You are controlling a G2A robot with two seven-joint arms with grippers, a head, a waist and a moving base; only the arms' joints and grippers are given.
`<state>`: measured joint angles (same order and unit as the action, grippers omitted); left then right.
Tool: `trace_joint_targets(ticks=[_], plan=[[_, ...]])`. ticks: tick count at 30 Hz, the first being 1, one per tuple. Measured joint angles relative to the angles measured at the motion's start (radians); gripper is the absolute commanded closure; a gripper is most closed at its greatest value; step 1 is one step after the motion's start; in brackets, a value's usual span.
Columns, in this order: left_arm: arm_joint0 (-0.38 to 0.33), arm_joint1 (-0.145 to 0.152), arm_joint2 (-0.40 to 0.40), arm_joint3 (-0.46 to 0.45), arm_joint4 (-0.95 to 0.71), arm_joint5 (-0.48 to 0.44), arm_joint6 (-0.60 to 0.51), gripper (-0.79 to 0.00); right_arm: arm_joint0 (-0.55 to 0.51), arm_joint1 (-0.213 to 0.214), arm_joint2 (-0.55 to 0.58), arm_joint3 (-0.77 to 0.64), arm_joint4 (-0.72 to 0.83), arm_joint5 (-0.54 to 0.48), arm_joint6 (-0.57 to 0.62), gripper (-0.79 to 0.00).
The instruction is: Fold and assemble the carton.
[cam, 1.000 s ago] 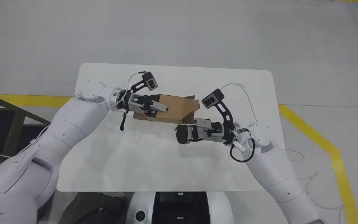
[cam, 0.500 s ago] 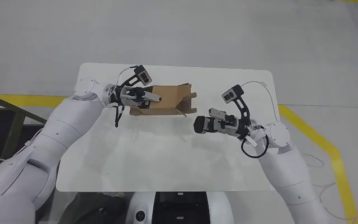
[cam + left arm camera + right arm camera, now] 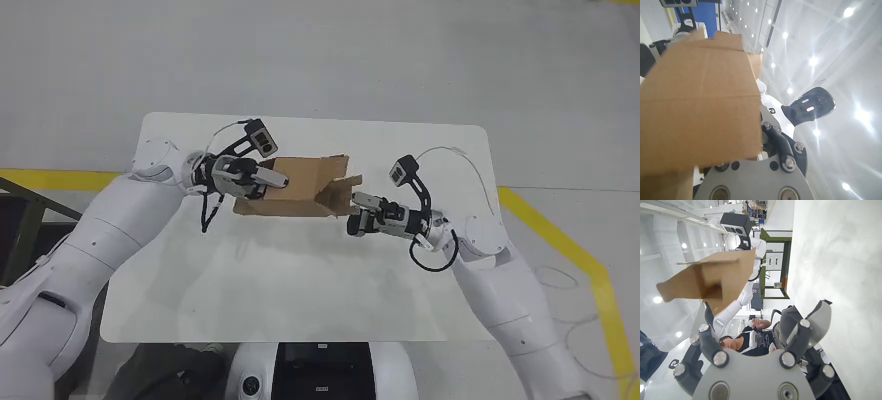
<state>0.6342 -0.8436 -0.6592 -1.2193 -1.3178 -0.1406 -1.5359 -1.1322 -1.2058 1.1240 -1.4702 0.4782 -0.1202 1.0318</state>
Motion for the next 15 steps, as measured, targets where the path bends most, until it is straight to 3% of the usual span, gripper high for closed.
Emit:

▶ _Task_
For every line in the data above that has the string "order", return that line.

▶ _Solution to the exercise_
`<state>`: measured joint angles (same order and unit as the action, grippers omitted); left then right.
Columns, in this order: left_arm: arm_joint0 (-0.38 to 0.33), arm_joint1 (-0.145 to 0.152), arm_joint2 (-0.40 to 0.40), arm_joint3 (-0.46 to 0.45), arm_joint4 (-0.95 to 0.71), arm_joint5 (-0.48 to 0.44), arm_joint6 (-0.60 to 0.51), gripper (-0.79 to 0.00); right_arm: arm_joint0 (-0.55 to 0.51), arm_joint1 (-0.213 to 0.214), arm_joint2 (-0.55 to 0.58), arm_joint3 (-0.77 to 0.64), arm_joint4 (-0.72 to 0.83), arm_joint5 (-0.54 to 0.48), arm_joint6 (-0.57 to 0.62), gripper (-0.79 to 0.00).

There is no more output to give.